A 504 plan, which falls under Section 504 of the Rehabilitation Act, protects people from discrimination because of a disability, including bleeding disorders. While an individualized education program (IEP) includes special education instruction, a 504 plan does not change what children are taught in school but instead provides accommodations to assist with learning.
Start by asking the school to evaluate your child for a 504 plan. Schools usually have a process in place for creating these plans; yours may even have a dedicated team, including the principal, nurse, teachers, and a psychologist. The 504 team will look at your student’s medical needs and determine what accommodations will help remove any barriers to learning.
Shropshire’s daughter, for example, has a 504 plan to help reduce pain caused by sitting on the floor.
“We noticed that as she was on the carpet at school, she would start acting out, and it became pretty apparent that every time she was running around the classroom, it was because she didn’t want to sit,” Shropshire says. “And so, we got some modifications through our hemophilia treatment center that said if she’s not comfortable sitting crisscross, then let her sit mermaid. It’s as simple as that.”
The plan can also include allowances to visit the nurse’s office.
“These are Sammi’s accommodations: She gets preferential seating if she needs it. If she gets a nosebleed or a cut, she goes straight to the nurse,” Shropshire says. “The nurse assesses it and says, ‘I can deal with this on my own. We’ll just let Mom know.’ And 99% of the time, that’s the case.”
A 504 plan requires periodic reevaluation. Yearly is a good cadence for schools, but it can be done more often as necessary.
Hemophilia treatment centers are available to help with the wording of 504 plans, which Johnson-Huber says she takes advantage of.
Provide specialized equipment.
First on the equipment list is a medical ID bracelet, which gives school personnel and emergency responders lifesaving information about your child’s bleeding disorder and how to treat it.

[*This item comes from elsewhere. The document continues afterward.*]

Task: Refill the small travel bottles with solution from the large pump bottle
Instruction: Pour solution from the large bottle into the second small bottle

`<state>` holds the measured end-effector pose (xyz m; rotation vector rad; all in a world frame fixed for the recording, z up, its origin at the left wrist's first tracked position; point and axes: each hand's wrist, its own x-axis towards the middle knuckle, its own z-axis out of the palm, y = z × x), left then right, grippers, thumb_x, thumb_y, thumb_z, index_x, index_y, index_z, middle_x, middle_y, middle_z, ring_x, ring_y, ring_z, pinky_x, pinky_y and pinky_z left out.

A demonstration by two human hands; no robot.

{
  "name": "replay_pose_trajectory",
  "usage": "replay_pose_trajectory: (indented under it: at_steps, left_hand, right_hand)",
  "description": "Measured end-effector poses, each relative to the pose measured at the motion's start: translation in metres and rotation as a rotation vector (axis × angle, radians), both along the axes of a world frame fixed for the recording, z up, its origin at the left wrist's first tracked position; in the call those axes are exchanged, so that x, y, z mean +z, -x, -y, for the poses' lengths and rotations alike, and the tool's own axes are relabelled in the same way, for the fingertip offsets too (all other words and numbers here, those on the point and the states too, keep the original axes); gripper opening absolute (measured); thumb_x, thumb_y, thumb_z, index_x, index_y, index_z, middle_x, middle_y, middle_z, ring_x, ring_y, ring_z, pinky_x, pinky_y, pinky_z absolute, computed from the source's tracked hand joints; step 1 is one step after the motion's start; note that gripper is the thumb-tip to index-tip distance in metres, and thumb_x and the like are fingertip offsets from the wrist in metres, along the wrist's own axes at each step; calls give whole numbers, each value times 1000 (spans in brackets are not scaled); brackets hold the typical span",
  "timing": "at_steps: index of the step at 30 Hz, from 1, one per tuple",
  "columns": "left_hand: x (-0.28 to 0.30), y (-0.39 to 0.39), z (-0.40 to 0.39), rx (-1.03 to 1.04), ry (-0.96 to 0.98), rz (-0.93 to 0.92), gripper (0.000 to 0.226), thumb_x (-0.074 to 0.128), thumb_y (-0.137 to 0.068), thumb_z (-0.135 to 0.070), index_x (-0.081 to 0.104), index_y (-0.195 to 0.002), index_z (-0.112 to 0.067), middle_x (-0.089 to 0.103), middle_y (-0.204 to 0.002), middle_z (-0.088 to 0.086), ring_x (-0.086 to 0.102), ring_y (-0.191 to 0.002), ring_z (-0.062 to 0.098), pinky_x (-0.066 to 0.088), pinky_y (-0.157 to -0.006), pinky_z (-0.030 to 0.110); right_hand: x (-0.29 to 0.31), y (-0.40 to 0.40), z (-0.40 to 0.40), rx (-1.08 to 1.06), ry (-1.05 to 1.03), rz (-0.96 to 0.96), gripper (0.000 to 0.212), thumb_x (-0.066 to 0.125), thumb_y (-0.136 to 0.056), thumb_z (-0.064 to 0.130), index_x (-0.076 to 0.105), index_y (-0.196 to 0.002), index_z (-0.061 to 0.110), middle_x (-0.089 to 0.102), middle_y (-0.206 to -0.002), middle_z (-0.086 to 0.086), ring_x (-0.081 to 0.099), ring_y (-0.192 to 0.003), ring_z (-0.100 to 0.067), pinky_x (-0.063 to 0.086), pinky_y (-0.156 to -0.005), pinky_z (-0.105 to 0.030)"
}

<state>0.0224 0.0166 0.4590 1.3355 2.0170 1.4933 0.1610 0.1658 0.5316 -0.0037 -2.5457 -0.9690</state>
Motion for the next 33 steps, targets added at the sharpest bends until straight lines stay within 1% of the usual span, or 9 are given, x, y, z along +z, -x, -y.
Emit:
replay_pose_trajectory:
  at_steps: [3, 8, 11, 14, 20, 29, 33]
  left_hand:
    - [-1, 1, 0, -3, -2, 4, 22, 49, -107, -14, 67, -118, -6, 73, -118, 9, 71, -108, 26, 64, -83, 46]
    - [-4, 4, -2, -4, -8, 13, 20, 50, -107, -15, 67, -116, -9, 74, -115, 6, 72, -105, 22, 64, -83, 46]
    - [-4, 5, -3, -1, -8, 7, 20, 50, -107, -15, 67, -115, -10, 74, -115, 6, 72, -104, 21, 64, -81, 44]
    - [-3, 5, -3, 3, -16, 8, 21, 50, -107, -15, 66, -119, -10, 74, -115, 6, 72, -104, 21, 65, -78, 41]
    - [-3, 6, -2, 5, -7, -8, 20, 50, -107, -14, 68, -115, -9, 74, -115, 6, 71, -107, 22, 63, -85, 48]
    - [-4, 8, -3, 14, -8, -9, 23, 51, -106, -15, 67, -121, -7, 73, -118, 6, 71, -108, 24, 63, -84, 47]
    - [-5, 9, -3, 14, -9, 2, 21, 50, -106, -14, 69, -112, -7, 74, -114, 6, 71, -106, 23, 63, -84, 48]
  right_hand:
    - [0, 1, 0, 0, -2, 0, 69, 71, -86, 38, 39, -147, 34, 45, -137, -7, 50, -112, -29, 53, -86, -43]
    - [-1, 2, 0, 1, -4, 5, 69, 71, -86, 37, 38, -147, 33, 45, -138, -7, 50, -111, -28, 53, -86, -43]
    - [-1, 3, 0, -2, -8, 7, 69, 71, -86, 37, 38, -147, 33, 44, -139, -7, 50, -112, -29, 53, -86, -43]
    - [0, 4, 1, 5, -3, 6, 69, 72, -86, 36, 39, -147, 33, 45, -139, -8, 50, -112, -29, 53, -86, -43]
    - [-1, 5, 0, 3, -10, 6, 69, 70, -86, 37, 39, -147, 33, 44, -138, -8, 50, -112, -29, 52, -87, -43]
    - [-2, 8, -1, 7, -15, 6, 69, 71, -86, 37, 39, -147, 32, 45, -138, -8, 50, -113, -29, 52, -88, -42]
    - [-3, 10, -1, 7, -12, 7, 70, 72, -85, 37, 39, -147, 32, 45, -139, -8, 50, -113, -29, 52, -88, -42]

Next is personal protective equipment for the playground. Johnson-Huber would send Ethan to school with knee pads, elbow pads, wrist guards, and a helmet for when he played on hard courts and concrete floors so that he could join the other students in playtime.
If the activity was too risky and he couldn’t participate, Johnson-Huber says, “he could be a scorekeeper or he could help the teacher set up — any way to be involved.”
At Ethan’s previous school, she was successful in getting dodgeballs replaced with Gator Skin balls, which are designed as sting-free alternatives to traditional rubber balls, but she had to buy them. “I did it just because I wanted him to be included,” she says.
Advocate for your child.
Johnson-Huber, who says she spent many years at a school district that “really failed” her son Ethan, recommends that you not be afraid to get involved with the school to ensure equitable treatment of your child with a bleeding disorder.
“Fight for your IEPs and your 504s,” she says. “Use your caseworkers. Make sure that your kids are being advocated for. Go with your gut. Don’t quit.”
For support, Johnson-Huber relies on other moms in her National Bleeding Disorders Foundation chapter. “We’ve really leaned on each other, and we talk to each other about different problems,” she says. “We’re trying to get together as a little group and go and advocate to these schools ourselves, because sometimes it’s hard.”
In addition to your hemophilia treatment center, your state may have a patient advocacy group to help you, such as the Parent Education & Advocacy Leadership (PEAL) Center in Pennsylvania, where Shropshire and Johnson-Huber live.
Shropshire acknowledges that bleeding disorders are a lifelong condition, and it can be stressful advocating for a child at school. “But in the end,” she says, “I know that if I do all these things ahead of time, my kid is taken care of no matter what. I don’t have to worry.”